Problem to solve: Copy all lines of the listing that include the string "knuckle".

+ + +

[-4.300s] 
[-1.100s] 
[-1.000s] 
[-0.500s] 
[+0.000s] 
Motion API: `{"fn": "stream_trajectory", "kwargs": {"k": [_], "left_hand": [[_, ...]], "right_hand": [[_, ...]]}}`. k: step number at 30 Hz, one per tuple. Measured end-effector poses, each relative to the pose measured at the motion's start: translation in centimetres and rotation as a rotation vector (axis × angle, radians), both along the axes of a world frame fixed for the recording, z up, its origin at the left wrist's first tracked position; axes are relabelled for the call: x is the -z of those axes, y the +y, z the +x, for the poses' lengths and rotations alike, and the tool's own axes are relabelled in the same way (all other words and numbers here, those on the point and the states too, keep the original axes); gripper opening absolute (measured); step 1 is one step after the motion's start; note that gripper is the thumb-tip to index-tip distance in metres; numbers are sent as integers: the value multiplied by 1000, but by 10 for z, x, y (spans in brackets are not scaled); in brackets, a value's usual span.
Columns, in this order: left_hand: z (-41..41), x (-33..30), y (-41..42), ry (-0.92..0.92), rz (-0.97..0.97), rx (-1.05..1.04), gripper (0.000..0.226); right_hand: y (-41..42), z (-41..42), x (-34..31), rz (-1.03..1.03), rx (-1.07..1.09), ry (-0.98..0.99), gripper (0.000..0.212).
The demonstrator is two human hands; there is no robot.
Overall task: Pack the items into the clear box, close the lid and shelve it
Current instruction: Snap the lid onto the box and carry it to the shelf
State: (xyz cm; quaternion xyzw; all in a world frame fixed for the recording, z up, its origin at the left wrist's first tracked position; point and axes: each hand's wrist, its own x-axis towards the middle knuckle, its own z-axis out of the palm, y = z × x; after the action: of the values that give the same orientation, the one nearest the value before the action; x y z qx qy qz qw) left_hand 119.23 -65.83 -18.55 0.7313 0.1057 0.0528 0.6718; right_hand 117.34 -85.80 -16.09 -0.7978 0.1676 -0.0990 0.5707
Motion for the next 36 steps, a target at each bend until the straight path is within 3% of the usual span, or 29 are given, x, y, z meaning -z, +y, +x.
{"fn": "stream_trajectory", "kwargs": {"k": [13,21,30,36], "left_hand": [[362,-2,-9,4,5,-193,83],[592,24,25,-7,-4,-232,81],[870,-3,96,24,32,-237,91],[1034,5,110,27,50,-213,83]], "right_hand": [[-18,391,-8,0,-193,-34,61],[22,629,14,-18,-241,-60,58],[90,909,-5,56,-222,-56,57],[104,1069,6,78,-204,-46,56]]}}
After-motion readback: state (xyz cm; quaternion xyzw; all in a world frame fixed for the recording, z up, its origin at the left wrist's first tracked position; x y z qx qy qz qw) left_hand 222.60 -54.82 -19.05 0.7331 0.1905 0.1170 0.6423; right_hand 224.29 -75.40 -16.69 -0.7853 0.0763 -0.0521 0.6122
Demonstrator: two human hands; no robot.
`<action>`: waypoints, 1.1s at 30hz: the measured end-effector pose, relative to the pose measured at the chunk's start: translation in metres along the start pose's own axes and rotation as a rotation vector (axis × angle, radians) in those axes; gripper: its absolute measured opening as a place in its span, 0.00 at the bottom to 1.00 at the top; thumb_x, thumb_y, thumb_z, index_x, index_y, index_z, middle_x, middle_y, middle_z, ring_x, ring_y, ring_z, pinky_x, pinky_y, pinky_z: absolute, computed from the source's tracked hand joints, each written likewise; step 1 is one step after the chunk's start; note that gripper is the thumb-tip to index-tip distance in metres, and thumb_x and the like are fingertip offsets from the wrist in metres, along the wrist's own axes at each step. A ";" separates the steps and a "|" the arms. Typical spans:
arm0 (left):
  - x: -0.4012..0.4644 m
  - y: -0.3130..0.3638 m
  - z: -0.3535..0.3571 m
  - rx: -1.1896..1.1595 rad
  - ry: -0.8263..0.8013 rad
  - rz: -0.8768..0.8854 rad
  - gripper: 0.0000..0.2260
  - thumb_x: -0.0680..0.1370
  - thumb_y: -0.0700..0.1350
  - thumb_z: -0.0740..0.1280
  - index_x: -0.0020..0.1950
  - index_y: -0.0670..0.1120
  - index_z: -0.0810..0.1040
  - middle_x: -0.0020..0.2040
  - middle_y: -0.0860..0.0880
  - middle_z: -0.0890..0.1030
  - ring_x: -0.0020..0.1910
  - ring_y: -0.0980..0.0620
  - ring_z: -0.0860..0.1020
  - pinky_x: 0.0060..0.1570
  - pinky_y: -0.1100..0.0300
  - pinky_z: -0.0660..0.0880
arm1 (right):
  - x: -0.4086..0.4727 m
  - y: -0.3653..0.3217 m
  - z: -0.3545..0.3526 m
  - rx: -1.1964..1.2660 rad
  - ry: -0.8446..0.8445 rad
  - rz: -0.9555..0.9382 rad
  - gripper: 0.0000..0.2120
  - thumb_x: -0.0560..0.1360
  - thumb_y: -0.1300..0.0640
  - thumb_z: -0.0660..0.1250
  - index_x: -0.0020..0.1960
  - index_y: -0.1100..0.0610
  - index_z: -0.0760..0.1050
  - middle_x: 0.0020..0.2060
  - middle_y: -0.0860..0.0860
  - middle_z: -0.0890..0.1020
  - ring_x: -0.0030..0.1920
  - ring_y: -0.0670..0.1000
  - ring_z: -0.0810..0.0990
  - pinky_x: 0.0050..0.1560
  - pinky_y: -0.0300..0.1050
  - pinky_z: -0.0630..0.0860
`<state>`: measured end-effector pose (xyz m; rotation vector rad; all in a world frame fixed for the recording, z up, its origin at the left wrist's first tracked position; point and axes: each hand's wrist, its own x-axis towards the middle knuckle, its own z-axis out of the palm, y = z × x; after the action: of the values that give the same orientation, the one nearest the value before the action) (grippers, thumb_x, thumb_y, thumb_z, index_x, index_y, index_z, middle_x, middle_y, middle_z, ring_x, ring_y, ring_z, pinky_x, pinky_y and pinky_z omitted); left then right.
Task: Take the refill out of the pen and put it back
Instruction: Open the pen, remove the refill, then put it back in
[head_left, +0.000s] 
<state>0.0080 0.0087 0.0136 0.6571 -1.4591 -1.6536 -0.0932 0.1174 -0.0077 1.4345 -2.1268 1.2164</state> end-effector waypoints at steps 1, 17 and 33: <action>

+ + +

Finished exercise:
State: (xyz cm; quaternion xyzw; all in a world frame fixed for the recording, z up, its origin at the left wrist's first tracked position; point and axes: each hand's wrist, its own x-axis towards the middle knuckle, its own z-axis out of the palm, y = z × x; after the action: of the values that give the same orientation, the one nearest the value before the action; x y z qx qy qz qw) left_hand 119.23 -65.83 -18.55 0.7313 0.1057 0.0528 0.6718; right_hand 117.34 -85.80 -16.09 -0.7978 0.1676 -0.0990 0.5707
`<state>`: measured end-effector pose (xyz m; rotation vector rad; all in a world frame fixed for the recording, z up, its origin at the left wrist's first tracked position; point and axes: each hand's wrist, its own x-axis towards the middle knuckle, its own z-axis out of the palm, y = z × x; after the action: of the values that give the same orientation, the one nearest the value before the action) (grippers, thumb_x, thumb_y, thumb_z, index_x, index_y, index_z, middle_x, middle_y, middle_z, ring_x, ring_y, ring_z, pinky_x, pinky_y and pinky_z omitted); left then right.

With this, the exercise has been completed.